Le ceneri di San Giovanni in processione a Loano

 Anche Loano celebra venerdì 24 giugno San Giovanni. Lo fa alle 20.30 da piazza Italia da dove partirà la processione che percorrerà le vie del centro accompagnata dalle note della banda S.M. Immacolata. Loano celebra il culto di San Giovanni perchè conserva una piccola porzione di Ceneri del Battista. Tra storia e leggenda si narra che la Confraternita dei Bianchi ne venne in possesso grazie ai Doria, che volendo ingraziarsi l’ostica confraternita dei Disciplinanti, riuscì ad ottenere dall’arcivescovo di Genova una parte delle ceneri affinché venissero custodite nell’oratorio loanese di San Giovanni Battista. Le reliquie sono conservate in due antiche urne, autenticate con i vescovili sigilli, e portate in processione il 24 giugno. In una pergamena dell’A.D. 775 è riportato un atto di donazione dell’imperatore Carlo Magno ai monaci benedettini di San Pietro in Varatella che fra le diverse disposizioni riporta: Etiam in loco qui Lovanus vocatur, una cum Plebe in honorem S. Mariae, et S. Ioannis…Da questo prezioso documento si rileva che non solo Loano era già stabilita in pieve, ma riconosceva tra i suoi patroni San Giovanni Battista. Attorno all’anno mille i monaci avevano fondato in Loano un monastero di Benedettine sotto il titolo di San Giovanni, come risulta dal breve del 1257 di papa Alessandro IV al vescovo di Albenga riguardante la soppressione dello stesso.

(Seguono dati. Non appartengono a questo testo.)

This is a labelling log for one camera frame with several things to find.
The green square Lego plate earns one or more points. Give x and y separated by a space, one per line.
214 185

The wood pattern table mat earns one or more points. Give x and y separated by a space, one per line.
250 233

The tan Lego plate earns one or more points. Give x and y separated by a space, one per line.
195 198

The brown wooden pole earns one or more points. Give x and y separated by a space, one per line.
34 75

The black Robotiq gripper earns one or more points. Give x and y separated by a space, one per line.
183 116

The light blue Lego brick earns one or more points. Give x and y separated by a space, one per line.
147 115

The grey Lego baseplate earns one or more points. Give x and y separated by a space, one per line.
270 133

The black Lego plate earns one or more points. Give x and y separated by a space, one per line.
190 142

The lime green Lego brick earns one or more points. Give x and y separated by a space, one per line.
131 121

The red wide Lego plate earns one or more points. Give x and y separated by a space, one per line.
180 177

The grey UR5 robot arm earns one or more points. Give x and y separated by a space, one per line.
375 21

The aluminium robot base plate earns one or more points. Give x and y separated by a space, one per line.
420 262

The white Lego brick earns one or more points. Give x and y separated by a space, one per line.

La chiesa del monastero, più volte modificata e ricostruita, è l’attuale Oratorio di San Giovanni Battista sede dell’omonima Confraternita fondata nel 1262. L’anno successivo il vescovo di Albenga Lanfranco di Negro vendeva Loano ad Oberto Doria ammiraglio di Genova. L’inizio del lungo rapporto tra Loano e Genova, tra la Confraternita dei Disciplinanti e i Doria di cui un punto di contatto fu San Giovanni Battista e le sue Ceneri.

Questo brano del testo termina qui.